• TASK DIRECTIONS: Once you have read the listing, write it all out exactly.

• SUPPLIED MATERIAL:
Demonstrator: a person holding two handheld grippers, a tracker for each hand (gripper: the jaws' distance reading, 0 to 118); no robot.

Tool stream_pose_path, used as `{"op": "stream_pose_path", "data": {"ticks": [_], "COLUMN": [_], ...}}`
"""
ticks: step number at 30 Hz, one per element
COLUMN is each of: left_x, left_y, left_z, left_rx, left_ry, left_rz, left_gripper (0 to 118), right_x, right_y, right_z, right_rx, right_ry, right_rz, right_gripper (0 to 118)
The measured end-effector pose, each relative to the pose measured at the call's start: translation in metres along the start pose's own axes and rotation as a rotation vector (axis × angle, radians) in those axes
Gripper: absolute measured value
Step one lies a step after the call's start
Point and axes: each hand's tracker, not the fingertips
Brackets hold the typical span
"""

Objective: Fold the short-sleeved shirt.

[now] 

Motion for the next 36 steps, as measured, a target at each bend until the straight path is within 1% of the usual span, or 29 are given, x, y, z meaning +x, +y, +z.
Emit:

• OUTPUT FOR THIS EXERCISE:
Demonstrator: a person holding two handheld grippers, a tracker for each hand (gripper: the jaws' distance reading, 0 to 118); no robot.

Tool stream_pose_path, used as `{"op": "stream_pose_path", "data": {"ticks": [_], "COLUMN": [_], ...}}`
"""
ticks: step number at 30 Hz, one per element
COLUMN is each of: left_x, left_y, left_z, left_rx, left_ry, left_rz, left_gripper (0 to 118), right_x, right_y, right_z, right_rx, right_ry, right_rz, right_gripper (0 to 118)
The measured end-effector pose, each relative to the pose measured at the call's start: translation in metres along the start pose's own axes and rotation as a rotation vector (axis × angle, radians) in those axes
Gripper: absolute measured value
Step one lies a step after the call's start
Point and axes: each hand's tracker, not the fingertips
Brackets hold the typical span
"""

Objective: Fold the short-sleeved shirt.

[now] 

Motion for the next 36 steps, as measured, a target at each bend until the straight path is within 1% of the usual span, or 29 are given, x, y, z meaning +x, +y, +z.
Emit:

Fully answered, the exercise is complete.